Doing well by doing good

Asticou Azalea Garden, designed with the financial support of John D. Rockefeller, Jr. in the late 1950s.
Earlier this month, financier David Rockefeller announced that he is giving a thousand acres of land on Mount Desert Island to the Mount Desert Land and Garden Preserve on the occasion of his 100th birthday.
The park at Stourhead, designed by various landscape architects, 1741-80. English landscaping tremendously impressed our American gilded-age fashionistas.
Mount Desert Land and Garden Preserve is comprised of two gardens built in the late 1950s. Asticou Azalea Garden is patterned after a traditional Japanese garden.
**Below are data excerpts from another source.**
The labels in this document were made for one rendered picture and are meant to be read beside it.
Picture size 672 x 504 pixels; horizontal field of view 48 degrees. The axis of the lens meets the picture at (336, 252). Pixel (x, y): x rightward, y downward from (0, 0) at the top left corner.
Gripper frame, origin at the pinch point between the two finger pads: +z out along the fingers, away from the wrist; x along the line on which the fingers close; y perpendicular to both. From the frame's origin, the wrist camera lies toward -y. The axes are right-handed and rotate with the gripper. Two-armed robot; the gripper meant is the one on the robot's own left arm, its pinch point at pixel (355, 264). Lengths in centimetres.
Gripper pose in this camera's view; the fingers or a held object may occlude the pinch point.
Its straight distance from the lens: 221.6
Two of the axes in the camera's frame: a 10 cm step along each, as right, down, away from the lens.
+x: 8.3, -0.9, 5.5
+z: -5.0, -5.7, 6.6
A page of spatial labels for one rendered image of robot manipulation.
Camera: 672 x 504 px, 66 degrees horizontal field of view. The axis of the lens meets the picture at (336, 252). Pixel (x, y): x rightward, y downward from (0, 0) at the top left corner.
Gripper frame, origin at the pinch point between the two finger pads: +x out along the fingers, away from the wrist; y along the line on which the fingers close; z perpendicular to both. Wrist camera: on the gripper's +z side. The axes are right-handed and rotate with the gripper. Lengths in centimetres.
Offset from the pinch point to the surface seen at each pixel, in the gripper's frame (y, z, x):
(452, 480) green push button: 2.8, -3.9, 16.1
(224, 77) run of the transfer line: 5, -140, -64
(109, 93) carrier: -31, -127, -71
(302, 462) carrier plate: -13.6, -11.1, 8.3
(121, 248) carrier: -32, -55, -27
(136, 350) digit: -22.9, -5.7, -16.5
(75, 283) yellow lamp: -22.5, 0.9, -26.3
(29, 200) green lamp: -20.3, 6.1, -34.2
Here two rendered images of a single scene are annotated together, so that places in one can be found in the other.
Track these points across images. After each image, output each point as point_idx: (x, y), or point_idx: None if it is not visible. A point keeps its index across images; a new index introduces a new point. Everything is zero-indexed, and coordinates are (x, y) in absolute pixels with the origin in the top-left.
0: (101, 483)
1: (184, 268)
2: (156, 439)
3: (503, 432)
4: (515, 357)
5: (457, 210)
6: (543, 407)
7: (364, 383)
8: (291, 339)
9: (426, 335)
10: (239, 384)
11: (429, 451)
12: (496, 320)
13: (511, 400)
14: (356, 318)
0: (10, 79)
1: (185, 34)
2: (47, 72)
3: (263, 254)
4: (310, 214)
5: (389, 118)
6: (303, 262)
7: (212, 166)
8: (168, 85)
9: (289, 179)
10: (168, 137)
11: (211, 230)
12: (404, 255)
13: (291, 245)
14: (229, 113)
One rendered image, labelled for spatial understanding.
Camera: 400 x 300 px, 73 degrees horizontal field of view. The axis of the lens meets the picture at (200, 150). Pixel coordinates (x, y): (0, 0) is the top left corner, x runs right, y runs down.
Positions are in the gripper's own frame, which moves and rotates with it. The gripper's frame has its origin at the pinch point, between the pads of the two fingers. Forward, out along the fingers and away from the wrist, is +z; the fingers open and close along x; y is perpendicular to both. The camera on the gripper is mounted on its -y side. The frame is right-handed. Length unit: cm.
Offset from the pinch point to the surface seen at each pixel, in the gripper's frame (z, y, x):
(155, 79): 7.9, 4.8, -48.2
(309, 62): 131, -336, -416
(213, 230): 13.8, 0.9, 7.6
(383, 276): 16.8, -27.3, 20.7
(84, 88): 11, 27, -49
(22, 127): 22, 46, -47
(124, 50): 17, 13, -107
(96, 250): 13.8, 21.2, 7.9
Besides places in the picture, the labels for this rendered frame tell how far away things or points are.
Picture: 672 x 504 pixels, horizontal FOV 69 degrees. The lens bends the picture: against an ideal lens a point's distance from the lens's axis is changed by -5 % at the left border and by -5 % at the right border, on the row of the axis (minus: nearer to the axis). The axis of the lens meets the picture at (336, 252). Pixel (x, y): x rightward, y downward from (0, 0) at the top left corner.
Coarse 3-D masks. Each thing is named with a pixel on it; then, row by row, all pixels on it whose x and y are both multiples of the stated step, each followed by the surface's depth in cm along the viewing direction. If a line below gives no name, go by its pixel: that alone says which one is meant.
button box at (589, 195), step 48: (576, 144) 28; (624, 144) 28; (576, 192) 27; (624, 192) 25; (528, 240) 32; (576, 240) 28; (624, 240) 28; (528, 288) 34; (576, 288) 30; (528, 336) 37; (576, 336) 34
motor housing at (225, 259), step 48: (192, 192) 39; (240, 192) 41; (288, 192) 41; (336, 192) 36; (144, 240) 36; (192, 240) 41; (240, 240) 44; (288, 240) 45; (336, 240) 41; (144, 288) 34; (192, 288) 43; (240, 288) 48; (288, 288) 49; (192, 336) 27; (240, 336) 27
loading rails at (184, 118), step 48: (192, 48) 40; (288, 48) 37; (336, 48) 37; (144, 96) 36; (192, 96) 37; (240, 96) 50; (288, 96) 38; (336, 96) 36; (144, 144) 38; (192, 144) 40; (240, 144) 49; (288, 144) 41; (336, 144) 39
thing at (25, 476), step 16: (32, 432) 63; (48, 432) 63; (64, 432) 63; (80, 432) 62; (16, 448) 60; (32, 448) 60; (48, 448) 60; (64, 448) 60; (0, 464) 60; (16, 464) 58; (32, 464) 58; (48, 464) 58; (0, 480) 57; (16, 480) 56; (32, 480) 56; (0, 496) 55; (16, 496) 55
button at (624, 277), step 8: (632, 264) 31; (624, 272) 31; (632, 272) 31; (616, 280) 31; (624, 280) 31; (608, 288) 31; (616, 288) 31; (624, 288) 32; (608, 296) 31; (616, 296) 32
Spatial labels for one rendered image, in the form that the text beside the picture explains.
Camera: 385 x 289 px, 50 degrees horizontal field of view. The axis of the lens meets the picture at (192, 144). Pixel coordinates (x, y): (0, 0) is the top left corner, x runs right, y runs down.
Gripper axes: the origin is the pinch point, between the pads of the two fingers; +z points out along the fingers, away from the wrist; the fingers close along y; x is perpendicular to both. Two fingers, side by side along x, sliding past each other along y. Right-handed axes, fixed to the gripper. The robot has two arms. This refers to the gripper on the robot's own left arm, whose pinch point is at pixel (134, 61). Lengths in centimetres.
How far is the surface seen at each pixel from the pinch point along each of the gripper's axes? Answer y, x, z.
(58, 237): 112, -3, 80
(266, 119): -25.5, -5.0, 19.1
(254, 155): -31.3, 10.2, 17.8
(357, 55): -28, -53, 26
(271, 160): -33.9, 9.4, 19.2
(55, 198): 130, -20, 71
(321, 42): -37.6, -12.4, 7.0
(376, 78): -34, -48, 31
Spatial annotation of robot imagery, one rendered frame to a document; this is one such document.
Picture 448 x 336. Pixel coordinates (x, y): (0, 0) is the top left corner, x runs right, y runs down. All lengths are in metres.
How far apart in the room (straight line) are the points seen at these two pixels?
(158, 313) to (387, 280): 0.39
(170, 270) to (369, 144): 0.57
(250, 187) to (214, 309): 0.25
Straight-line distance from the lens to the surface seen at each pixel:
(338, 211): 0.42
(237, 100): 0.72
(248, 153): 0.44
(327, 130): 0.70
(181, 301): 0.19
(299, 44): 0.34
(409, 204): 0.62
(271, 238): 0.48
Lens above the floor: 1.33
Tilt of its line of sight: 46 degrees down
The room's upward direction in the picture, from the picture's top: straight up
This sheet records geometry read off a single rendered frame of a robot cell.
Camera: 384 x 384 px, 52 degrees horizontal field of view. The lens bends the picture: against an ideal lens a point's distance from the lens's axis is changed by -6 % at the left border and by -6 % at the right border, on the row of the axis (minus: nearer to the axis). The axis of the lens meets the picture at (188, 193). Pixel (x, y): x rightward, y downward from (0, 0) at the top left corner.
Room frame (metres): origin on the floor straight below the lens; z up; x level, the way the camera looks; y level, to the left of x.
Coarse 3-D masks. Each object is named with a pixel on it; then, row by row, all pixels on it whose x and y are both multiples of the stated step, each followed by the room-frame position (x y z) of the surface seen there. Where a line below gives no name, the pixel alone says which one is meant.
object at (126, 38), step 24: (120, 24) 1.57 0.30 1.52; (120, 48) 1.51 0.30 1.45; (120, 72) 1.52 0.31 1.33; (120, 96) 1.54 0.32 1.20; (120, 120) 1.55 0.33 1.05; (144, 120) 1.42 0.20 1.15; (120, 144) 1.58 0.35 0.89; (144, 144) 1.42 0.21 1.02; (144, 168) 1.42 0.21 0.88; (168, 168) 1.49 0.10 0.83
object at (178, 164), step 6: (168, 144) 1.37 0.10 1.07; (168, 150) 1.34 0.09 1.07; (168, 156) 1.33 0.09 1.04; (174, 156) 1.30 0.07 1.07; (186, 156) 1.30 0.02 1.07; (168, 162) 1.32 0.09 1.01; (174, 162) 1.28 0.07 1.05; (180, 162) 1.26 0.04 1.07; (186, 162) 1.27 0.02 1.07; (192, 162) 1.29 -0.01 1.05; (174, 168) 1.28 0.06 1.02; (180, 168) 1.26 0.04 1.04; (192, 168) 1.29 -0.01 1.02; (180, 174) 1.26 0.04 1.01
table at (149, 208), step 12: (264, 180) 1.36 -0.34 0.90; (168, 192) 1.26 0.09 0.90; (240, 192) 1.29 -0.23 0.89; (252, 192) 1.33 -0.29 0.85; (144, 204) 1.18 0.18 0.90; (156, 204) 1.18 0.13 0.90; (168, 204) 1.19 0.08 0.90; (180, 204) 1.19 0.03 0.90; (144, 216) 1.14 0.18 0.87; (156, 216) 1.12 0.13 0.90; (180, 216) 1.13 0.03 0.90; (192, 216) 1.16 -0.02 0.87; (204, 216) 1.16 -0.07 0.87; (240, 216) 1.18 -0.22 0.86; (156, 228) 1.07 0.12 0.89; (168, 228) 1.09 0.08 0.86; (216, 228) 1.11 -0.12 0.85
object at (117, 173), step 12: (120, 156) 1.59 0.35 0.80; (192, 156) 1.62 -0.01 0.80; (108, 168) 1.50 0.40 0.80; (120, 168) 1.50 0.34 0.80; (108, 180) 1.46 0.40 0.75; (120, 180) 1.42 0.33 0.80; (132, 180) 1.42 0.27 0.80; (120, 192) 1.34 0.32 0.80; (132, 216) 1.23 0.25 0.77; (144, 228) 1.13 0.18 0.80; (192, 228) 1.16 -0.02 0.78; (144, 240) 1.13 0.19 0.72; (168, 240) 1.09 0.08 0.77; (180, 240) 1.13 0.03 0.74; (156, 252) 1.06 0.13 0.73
Thuya Garden and Lodgeis a semi-formal herbaceous garden in the English style. The donated land abuts the Thuya Garden property and includes carriage roads, hiking trails, fields, woodland and streams.
Duck Brook Bridge in Acadia National Park
In 1910, John D. Rockefeller, Jr. built a hundred-room cottage in Seal Harbor called The Eyrie. Acadia was a gift to the American people, but it also effectively sequestered Seal Harbor from the hoi polloi who holidayed on the Maine coast.
The Eyrie was torn down in the early 1960s.
Rockefeller and his neighbors were concerned about ‘overdevelopment,’ by which they meant the possibility of neighbors like you and me. They created an association, donated 5,000 acres to it and gave it to the Federal government. Rockefeller bought more land and donated it; this formed the nucleus of what is now Acadia National Park.
A car venturing on the Acadia carriage road, 1920s.
With its carriage roads, Acadia was very much a combination of English park and public accommodation. So it is fitting that it would also have its formal gardens in the English style (Anglo-Asian gardens being an English garden theme), and fitting that they would end up being public spaces.
I’ve always found it kind of charming to imagine American robber barons aping their British cousins in the creation of their Stately Homes, their vast Parks, and their Gertrude Jekyll-inspired gardens. Many of those British homes have been transferred to the National Trust; many of their American equivalents have become museums and parks. It almost gives you faith in the democratizing tendencies of Father Time.

Let me know if you’re interested in painting with me on the Schoodic Peninsula in beautiful Acadia National Park in August 2015. Click here for more information on my Maine workshops! Download a brochure here.

Banksy, behind the curve

Banksy—as everyone in the world knows—was recently in New York. While there, he submitted the above screed to the New York Times (which, recognizing a publicity stunt, didn’t print it). Apparently Banksy never saw the late, lamented Twin Towers, or he’d know better than to call the new buildings an “eyesore.”
Since that ghastly day in 2001, the Twin Towers have achieved icon status. Before that they were pretty unloved: austere and unremarkable except for their size, which proved to be their Achilles heel. I had lunch with a friend on Sunday who mused, “They really weren’t so bad,” of his time working there. As an epitaph, it’s not exactly inspiring.
Like the former Sears Tower in Chicago, the so-called Twin Towers were conceived and built during the Cold War, when the rush to have the tallest building in the world still meant something to Americans.
It’ll be shiny and new, with a whiff of the desktop about it. Is that really so bad?
David Rockefeller called the impulse behind the Twin Towers “catalytic bigness,” by which he meant a project whose sheer size and impact would push further private development in Lower Manhattan. It helped that his big brother Nelson was the governor of New York at the time.
Hard to know what drove those Rockefeller men to projects of such gargantuan immensity, but they have a lot to answer for—first and foremost being the excrescence that is the Empire State Plaza in Albany. Walking on it makes you understand what it really means to be an inconsequential speck in the maw of government.
In addition to its soulless architecture and inhuman scale, the Governor Nelson A. Rockefeller Empire State Plaza acts like a wind tunnel, which is why it has an underground concourse. This, sadly, contains some of the worst examples of 1970s artwork. The acoustics in the Egg, however, are excellent.
Even though we’re totally broke now, the United States is indisputably the ruler of the world. The need to prove ourselves by building big buildings has passed. Superscrapers get built in places whose names we don’t even recognize, and we pause in the drinking of our coffee to say, “That’s nice,” and move on.
We’re on to other things, Banksy. We’re a busy people. But one more thing: I realize you’re now an icon of respectability (and maybe that’s your problem with the World Trade Center), but graffiti really is an awful intrusion. Go ahead and do it on carefully-selected buildings in Queens and Brooklyn, but by encouraging lesser talents to tag buildings, you’re just contributing to further urban blight.